Integration of Lean Six Sigma and IOT-Based Real-Time Monitoring for Workplace Hazard Reduction in Industrial Facilities
DOI:
https://doi.org/10.63125/xmhyhj07Keywords:
Lean Six Sigma, IoT-Based Real-Time Monitoring, Workplace Hazard Reduction, Industrial Safety, Socio-Technical SystemsAbstract
This study examined the integration of Lean Six Sigma and IoT-based real-time monitoring for workplace hazard reduction in industrial and enterprise facility cases, addressing the persistent problem that conventional safety systems often depend on periodic inspections, manual reporting, and reactive corrective action, which may delay hazard detection and control.
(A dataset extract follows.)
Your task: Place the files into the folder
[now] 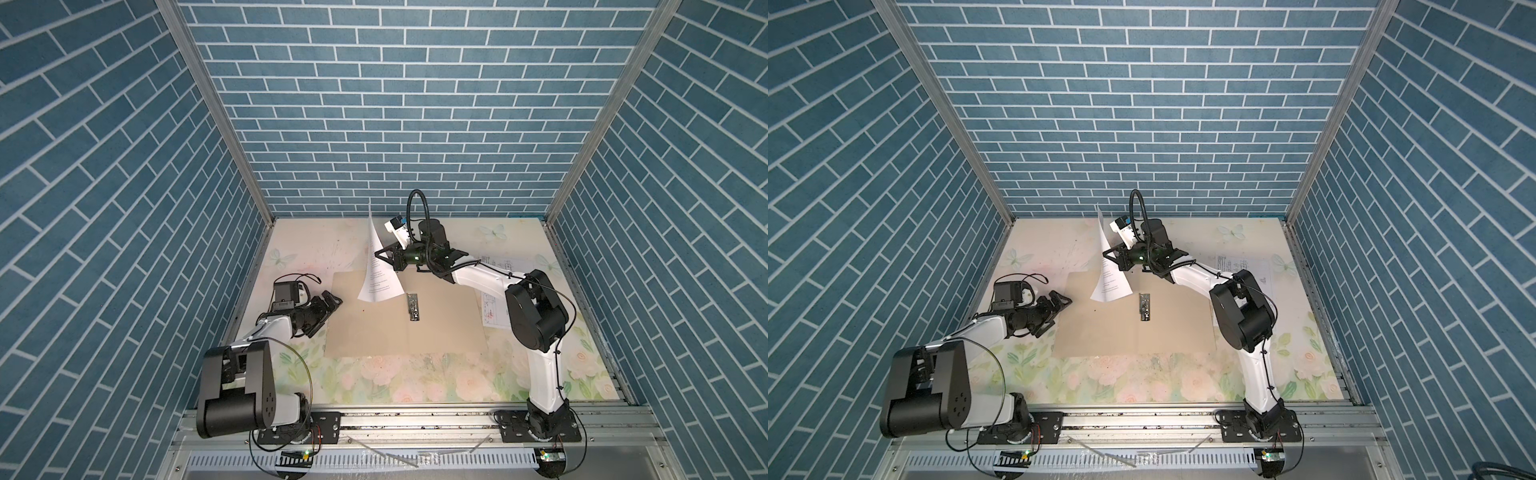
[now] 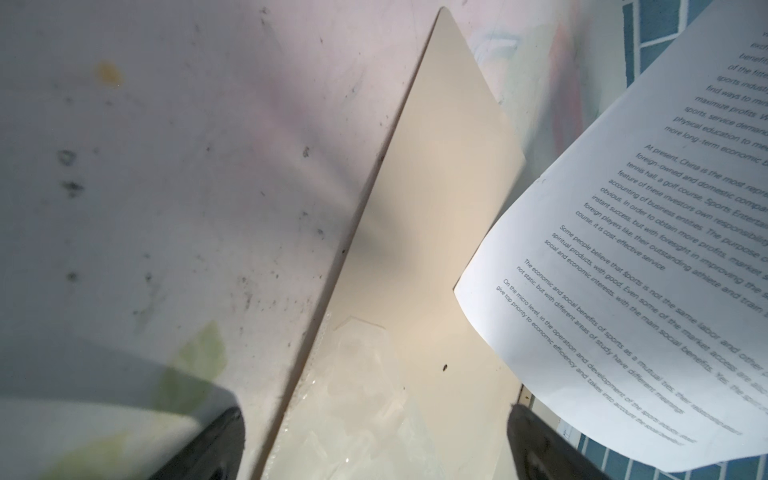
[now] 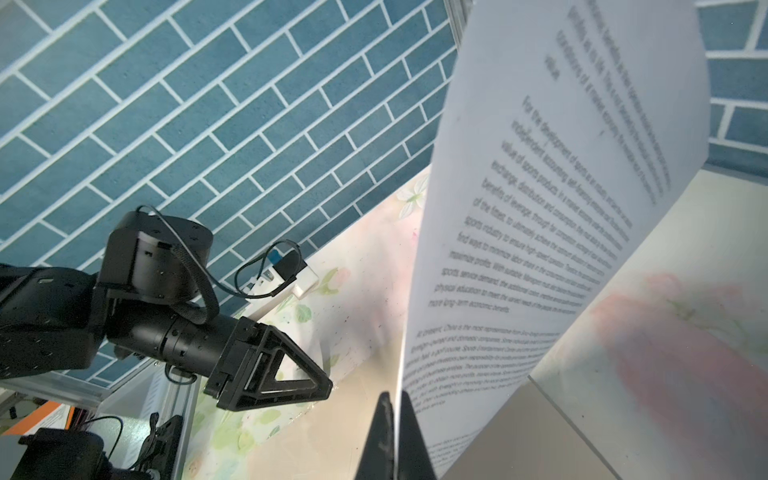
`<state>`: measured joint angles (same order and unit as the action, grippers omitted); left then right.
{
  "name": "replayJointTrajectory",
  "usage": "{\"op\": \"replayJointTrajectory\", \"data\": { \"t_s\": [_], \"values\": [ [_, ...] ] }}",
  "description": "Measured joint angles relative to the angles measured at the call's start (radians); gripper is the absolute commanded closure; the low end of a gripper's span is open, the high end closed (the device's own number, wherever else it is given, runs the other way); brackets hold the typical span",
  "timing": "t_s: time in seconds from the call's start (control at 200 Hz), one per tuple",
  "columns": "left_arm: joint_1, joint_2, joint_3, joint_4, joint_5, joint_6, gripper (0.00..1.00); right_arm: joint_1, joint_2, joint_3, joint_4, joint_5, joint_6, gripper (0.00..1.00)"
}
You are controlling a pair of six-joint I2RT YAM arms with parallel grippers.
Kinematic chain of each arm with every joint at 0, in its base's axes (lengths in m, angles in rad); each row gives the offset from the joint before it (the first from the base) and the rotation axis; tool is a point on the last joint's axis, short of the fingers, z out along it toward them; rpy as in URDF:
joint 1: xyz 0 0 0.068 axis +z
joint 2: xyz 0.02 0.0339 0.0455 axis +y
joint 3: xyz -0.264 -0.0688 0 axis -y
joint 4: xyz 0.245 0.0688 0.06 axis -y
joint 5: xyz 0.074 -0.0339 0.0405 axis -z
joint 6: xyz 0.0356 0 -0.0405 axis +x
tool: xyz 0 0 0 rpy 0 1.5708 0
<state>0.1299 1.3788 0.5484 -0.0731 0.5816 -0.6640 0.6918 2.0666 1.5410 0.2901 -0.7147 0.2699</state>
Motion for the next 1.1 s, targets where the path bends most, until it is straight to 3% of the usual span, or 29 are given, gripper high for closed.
{"op": "replayJointTrajectory", "data": {
  "t_s": [0.525,1.1],
  "values": [
    [0.018,0.008,-0.034,0.086,0.060,-0.036,0.00,0.039,0.053,0.011,0.025,-0.106,-0.092,1.00],
    [0.024,0.008,-0.050,0.120,0.079,-0.047,0.00,0.055,0.095,0.040,0.082,-0.160,-0.091,1.00]
  ]
}}
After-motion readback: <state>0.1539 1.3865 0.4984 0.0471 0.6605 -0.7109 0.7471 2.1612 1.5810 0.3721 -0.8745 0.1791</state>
The purpose of the study was to determine whether structured process-improvement practices and real-time digital monitoring jointly improve hazard reduction outcomes in industrial facilities. A quantitative, cross-sectional, case-based research design was applied using primary questionnaire data collected from managers, supervisors, engineers, safety officers, technicians, and operational staff across selected enterprise/industrial cases. Out of 320 distributed questionnaires, 286 valid responses were analyzed, producing an effective response rate of 89.4%. The key variables were Lean Six Sigma implementation, IoT-based real-time monitoring, and workplace hazard reduction. The analysis plan included descriptive statistics, reliability testing, Pearson correlation, multiple regression, and interaction-effect testing. Findings showed that Lean Six Sigma recorded a positive grand mean of 3.91, IoT-based monitoring recorded a stronger mean of 4.08, and workplace hazard reduction recorded a mean of 4.02. Reliability was strong, with Cronbach’s Alpha values of 0.87 for Lean Six Sigma, 0.89 for IoT monitoring, 0.85 for hazard reduction, and 0.87 for the full instrument. Correlation results showed significant positive relationships between Lean Six Sigma and hazard reduction, r = 0.61, p < .01, and between IoT monitoring and hazard reduction, r = 0.68, p < .01. Regression findings confirmed that Lean Six Sigma, β = 0.29, p < .001, IoT monitoring, β = 0.37, p < .001, and their interaction, β = 0.18, p = .004, significantly predicted hazard reduction, explaining 44.2% of variance, R² = 0.442. The study implies that enterprise safety performance improves most when process discipline, sensor-based visibility, real-time alerts, and corrective-action systems operate as one integrated socio-technical framework.